● **Your instructions**: Tally the lines in the following entries that include the word "answer"; state only the total.

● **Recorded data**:
Start of Block

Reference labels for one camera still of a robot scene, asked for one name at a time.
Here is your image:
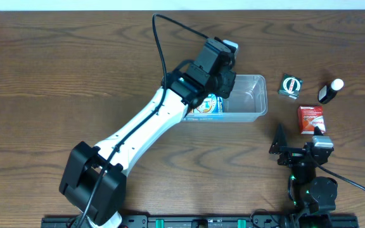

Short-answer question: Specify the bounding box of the green Zam-Buk box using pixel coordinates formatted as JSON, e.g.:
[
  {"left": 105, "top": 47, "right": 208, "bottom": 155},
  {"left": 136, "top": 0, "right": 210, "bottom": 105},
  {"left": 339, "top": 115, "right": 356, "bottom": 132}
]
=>
[{"left": 278, "top": 73, "right": 304, "bottom": 99}]

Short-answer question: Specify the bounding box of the blue fever medicine box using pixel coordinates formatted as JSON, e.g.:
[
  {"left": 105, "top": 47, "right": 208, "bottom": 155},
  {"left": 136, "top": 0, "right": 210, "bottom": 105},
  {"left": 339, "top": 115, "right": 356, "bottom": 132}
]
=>
[{"left": 190, "top": 94, "right": 224, "bottom": 113}]

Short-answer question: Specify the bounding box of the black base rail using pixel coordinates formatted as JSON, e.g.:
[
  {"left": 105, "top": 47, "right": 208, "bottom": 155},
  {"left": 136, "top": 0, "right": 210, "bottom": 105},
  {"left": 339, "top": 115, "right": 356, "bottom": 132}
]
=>
[{"left": 41, "top": 214, "right": 360, "bottom": 228}]

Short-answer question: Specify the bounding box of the red Panadol box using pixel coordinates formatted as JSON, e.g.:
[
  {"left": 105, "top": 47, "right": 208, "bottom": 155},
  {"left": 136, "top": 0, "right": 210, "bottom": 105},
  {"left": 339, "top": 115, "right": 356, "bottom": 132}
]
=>
[{"left": 297, "top": 106, "right": 326, "bottom": 134}]

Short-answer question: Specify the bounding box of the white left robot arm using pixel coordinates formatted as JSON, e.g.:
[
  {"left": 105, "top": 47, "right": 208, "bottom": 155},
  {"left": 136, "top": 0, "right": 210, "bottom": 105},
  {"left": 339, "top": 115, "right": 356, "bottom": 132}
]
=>
[{"left": 59, "top": 38, "right": 267, "bottom": 227}]

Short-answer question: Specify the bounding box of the clear plastic container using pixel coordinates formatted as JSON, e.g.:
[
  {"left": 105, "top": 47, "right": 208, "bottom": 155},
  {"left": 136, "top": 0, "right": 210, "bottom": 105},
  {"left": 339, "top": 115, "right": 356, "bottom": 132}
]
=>
[{"left": 183, "top": 75, "right": 267, "bottom": 122}]

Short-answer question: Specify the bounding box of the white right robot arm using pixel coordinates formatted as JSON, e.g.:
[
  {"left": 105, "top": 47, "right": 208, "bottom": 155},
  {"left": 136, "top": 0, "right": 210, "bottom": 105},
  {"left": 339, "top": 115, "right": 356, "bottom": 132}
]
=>
[{"left": 269, "top": 125, "right": 338, "bottom": 228}]

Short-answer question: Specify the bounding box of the dark syrup bottle white cap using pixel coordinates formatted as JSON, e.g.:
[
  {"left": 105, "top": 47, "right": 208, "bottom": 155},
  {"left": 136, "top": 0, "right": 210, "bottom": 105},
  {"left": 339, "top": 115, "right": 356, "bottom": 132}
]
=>
[{"left": 317, "top": 79, "right": 344, "bottom": 104}]

End of Block

● **Your response**: 8